- WHAT THE EXERCISE ASKS -
From the listing below, return every line with the string "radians" in it.

== EXERCISE INPUTS

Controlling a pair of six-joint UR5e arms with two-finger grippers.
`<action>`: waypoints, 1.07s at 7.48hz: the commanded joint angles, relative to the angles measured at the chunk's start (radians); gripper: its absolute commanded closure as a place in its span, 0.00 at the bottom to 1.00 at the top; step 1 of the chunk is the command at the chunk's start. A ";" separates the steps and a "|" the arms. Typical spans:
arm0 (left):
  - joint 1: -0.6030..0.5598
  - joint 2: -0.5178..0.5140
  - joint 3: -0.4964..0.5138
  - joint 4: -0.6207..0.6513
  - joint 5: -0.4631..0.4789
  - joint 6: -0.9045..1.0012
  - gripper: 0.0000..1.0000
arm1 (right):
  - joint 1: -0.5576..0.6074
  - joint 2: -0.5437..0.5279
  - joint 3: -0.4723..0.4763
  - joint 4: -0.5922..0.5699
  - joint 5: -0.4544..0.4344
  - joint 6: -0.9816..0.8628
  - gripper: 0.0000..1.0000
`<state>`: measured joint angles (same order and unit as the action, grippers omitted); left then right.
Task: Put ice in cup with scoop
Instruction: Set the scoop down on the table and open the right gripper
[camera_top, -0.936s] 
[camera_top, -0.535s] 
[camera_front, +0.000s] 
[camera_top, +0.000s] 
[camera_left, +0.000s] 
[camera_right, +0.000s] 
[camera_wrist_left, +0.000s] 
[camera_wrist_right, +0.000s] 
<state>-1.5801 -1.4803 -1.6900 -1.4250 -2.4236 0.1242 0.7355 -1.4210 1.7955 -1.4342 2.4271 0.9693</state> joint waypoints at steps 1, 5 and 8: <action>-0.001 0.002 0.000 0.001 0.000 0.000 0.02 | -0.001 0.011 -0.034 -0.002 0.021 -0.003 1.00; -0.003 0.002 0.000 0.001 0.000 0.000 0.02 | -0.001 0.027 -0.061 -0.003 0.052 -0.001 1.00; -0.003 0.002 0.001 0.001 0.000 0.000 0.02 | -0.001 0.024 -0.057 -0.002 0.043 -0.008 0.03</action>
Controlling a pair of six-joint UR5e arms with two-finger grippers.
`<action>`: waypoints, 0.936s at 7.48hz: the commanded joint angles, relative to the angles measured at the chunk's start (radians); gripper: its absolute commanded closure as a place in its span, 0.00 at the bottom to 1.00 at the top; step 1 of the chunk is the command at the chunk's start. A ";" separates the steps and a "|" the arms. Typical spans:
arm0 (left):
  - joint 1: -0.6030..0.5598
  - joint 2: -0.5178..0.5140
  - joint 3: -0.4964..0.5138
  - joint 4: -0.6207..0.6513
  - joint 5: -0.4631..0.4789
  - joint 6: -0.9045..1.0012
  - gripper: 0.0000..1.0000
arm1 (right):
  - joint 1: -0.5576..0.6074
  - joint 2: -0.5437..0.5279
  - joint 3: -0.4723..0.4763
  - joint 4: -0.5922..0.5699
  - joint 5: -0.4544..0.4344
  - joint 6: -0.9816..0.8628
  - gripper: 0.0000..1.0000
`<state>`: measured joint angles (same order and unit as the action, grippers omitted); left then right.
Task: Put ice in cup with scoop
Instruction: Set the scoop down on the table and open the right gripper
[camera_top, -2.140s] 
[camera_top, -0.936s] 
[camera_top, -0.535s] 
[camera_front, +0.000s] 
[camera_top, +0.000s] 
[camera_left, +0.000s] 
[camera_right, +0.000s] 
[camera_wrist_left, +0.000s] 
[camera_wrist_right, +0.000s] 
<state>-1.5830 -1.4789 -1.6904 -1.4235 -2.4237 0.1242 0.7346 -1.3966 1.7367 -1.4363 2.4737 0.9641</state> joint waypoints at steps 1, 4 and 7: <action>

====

- REPLY TO THE TASK -
`<action>`: waypoints, 1.07s at 7.48hz: the commanded joint angles, relative to the angles measured at the chunk's start (radians); gripper: its absolute commanded closure as a place in its span, 0.00 at the bottom to 1.00 at the top; step 1 of the chunk is the command at the chunk's start. A ";" separates the steps and a "|" the arms. Typical spans:
`<action>`: waypoints, 0.936s at 7.48hz: the commanded joint angles, relative to the angles measured at the chunk's start (radians); gripper: its absolute commanded closure as a place in its span, 0.00 at the bottom to 1.00 at the top; step 1 of the chunk is the command at the chunk's start. A ";" separates the steps and a "|" the arms. Typical spans:

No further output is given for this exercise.